[Stored records]
- Opening Delimiter -

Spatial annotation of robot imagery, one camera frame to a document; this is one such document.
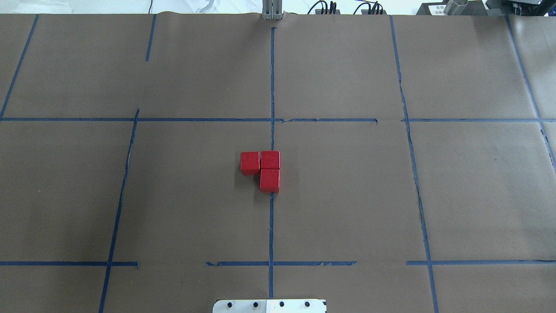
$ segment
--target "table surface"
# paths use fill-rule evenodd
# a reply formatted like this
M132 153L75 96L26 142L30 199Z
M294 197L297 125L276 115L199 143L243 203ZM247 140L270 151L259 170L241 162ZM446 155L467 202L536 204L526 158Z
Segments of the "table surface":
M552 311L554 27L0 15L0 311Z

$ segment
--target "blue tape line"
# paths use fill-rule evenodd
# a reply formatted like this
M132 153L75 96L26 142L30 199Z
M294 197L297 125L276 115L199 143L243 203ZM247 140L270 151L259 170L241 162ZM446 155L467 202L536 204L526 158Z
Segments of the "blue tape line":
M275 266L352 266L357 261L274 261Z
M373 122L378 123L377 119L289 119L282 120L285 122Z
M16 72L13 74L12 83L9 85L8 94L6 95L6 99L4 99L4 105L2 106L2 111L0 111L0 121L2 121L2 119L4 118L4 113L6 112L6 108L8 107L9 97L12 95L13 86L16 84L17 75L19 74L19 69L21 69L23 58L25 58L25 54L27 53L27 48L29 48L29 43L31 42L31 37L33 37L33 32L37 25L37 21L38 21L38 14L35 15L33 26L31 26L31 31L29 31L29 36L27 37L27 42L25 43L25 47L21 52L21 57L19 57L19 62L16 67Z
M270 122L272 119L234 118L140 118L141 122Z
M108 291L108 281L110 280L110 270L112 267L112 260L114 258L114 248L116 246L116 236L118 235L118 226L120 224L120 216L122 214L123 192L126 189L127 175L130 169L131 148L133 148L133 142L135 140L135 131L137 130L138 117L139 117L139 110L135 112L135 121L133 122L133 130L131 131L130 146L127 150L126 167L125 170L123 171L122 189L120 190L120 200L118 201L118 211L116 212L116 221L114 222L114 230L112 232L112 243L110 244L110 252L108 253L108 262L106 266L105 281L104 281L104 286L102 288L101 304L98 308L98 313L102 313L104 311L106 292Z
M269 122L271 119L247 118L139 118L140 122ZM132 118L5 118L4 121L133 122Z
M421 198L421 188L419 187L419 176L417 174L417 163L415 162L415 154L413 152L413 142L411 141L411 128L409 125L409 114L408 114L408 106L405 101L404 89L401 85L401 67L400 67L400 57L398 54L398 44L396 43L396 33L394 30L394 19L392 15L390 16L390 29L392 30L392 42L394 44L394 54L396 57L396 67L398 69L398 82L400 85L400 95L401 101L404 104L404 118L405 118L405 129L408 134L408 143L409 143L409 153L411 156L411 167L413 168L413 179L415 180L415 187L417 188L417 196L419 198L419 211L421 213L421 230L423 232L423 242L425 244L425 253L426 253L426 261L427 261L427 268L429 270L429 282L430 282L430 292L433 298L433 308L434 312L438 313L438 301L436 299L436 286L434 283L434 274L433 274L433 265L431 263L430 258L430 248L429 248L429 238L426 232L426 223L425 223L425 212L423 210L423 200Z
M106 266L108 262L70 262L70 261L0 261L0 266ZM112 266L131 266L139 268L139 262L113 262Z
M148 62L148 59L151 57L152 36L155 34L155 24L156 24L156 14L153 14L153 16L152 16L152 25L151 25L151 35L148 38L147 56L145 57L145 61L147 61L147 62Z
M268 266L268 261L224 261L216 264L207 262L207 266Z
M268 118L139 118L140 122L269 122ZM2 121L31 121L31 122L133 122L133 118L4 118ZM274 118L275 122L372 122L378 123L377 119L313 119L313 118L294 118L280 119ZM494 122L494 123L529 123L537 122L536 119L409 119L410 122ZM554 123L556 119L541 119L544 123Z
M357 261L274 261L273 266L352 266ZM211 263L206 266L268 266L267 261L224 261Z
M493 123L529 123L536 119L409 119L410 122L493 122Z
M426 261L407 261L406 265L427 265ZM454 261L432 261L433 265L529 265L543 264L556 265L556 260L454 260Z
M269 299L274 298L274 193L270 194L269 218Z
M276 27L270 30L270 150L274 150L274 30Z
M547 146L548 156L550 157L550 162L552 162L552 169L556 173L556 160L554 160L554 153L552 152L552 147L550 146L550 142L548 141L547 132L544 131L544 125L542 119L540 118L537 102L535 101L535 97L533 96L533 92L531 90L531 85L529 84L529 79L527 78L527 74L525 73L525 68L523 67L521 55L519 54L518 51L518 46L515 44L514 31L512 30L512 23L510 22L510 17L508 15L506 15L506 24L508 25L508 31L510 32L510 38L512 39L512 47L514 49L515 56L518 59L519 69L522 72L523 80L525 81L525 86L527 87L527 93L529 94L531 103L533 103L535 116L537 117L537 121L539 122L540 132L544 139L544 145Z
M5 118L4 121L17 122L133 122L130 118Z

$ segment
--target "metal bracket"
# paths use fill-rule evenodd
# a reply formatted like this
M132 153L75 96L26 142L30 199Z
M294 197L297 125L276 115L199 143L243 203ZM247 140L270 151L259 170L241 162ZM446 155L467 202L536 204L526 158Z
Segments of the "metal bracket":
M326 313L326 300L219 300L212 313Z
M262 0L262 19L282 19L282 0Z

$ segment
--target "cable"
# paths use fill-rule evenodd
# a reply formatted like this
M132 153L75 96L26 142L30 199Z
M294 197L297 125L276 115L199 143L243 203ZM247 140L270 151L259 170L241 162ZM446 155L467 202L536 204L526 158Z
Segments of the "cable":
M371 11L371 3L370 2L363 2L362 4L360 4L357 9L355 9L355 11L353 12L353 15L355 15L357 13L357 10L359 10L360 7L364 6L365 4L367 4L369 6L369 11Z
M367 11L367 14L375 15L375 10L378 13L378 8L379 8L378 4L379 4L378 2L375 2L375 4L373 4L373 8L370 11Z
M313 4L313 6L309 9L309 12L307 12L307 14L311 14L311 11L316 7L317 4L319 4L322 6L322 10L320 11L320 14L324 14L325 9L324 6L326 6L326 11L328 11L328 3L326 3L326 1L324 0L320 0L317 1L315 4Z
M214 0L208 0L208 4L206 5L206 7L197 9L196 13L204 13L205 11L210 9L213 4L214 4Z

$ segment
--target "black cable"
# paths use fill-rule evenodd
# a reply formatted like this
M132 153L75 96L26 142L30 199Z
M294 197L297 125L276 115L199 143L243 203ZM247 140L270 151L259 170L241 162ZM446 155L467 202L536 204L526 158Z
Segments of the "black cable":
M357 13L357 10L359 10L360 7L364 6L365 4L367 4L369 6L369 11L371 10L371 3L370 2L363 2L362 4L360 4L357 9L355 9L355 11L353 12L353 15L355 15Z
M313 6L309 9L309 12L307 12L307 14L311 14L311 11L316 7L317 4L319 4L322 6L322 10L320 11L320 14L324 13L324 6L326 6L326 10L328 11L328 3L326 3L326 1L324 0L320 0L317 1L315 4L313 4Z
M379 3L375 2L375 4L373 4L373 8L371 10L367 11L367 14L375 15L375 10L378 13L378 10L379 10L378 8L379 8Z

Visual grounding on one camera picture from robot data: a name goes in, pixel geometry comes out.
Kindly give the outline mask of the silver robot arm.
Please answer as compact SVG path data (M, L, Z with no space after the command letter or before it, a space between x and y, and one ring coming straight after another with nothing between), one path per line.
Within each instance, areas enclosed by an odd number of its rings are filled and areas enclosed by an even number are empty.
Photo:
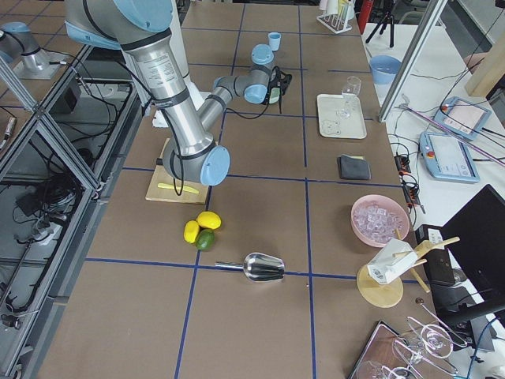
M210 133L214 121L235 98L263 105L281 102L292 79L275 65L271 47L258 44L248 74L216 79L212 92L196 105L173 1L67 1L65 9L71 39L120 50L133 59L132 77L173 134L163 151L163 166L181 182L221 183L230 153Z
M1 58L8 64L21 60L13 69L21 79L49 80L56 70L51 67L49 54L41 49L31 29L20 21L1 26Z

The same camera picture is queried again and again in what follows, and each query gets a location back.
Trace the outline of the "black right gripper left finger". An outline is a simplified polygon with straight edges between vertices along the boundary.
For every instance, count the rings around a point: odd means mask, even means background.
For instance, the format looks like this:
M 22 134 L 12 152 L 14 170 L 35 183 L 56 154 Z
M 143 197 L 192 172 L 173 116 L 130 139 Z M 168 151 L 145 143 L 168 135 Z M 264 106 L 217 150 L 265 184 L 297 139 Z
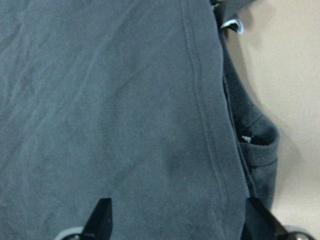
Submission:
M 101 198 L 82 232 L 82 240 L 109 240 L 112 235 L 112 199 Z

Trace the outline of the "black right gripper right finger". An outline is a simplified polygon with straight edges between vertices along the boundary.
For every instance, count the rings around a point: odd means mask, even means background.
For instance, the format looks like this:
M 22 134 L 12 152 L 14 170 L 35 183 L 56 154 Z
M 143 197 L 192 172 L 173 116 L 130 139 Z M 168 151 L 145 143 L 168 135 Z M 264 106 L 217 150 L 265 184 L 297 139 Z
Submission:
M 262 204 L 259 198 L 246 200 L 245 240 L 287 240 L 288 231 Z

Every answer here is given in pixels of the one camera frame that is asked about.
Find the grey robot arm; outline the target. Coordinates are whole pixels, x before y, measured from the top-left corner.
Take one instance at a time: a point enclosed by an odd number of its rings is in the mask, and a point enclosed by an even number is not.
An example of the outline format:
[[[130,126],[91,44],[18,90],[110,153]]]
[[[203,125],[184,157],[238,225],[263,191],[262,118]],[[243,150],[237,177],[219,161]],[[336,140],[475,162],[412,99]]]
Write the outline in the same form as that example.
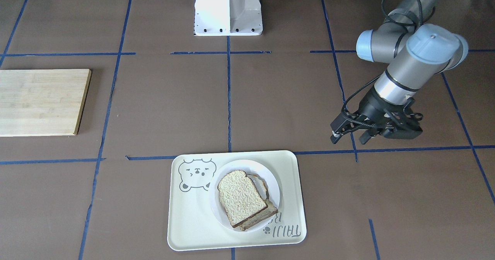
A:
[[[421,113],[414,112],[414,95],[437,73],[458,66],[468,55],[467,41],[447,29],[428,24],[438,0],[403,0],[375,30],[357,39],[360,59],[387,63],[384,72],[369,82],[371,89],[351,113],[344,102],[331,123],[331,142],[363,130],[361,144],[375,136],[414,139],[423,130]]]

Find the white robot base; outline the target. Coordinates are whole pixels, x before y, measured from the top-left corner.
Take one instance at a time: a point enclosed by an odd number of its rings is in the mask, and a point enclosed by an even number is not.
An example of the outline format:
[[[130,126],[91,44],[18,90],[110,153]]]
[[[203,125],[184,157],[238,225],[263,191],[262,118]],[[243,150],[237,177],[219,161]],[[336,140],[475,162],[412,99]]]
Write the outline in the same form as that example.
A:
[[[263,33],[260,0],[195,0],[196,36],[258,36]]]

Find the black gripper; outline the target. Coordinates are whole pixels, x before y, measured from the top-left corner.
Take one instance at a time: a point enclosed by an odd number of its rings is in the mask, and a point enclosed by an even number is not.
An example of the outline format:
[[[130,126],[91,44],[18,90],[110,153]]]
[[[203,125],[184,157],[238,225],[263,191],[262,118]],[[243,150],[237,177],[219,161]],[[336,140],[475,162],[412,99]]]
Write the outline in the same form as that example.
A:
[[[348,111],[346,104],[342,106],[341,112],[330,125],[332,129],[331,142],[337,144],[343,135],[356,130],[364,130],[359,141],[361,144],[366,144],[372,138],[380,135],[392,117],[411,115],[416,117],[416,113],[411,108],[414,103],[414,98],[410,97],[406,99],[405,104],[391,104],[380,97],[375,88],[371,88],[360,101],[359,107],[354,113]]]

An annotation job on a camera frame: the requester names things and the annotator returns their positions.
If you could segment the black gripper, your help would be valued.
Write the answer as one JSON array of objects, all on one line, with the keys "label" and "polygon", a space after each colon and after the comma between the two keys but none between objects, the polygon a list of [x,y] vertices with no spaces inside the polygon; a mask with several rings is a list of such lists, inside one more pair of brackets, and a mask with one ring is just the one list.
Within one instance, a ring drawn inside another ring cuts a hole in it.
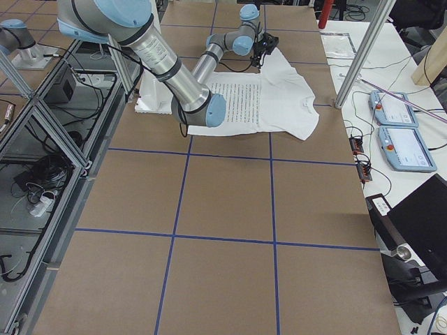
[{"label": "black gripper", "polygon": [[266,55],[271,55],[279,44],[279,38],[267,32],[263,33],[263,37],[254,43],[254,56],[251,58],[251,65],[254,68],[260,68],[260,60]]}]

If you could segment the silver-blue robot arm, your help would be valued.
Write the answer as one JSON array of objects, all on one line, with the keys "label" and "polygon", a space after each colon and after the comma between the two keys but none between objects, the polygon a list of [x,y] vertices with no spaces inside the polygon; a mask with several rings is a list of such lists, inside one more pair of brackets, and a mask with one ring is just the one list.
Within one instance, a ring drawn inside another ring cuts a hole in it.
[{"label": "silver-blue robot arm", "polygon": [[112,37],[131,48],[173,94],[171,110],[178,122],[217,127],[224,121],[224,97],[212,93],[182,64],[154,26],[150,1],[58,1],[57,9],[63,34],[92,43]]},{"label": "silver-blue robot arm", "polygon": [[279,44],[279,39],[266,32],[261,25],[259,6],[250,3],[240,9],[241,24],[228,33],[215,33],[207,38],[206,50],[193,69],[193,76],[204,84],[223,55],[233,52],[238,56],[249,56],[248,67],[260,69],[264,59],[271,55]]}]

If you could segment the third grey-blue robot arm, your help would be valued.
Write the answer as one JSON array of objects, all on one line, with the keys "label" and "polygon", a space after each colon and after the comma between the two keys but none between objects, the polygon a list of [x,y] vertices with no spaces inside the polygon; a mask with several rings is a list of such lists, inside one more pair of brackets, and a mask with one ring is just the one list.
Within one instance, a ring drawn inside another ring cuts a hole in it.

- Closing Delimiter -

Task brief: Show every line above in which the word "Coordinates" is found.

Task output:
Find the grey robot arm; outline the target. Coordinates are whole pixels, x before y, measured from the top-left corner.
Find the white robot base; outline the target. Coordinates are whole pixels, x before y, measured from the top-left corner.
Find the black gripper; outline the target. Coordinates are whole pixels, x before y, measured from the top-left corner.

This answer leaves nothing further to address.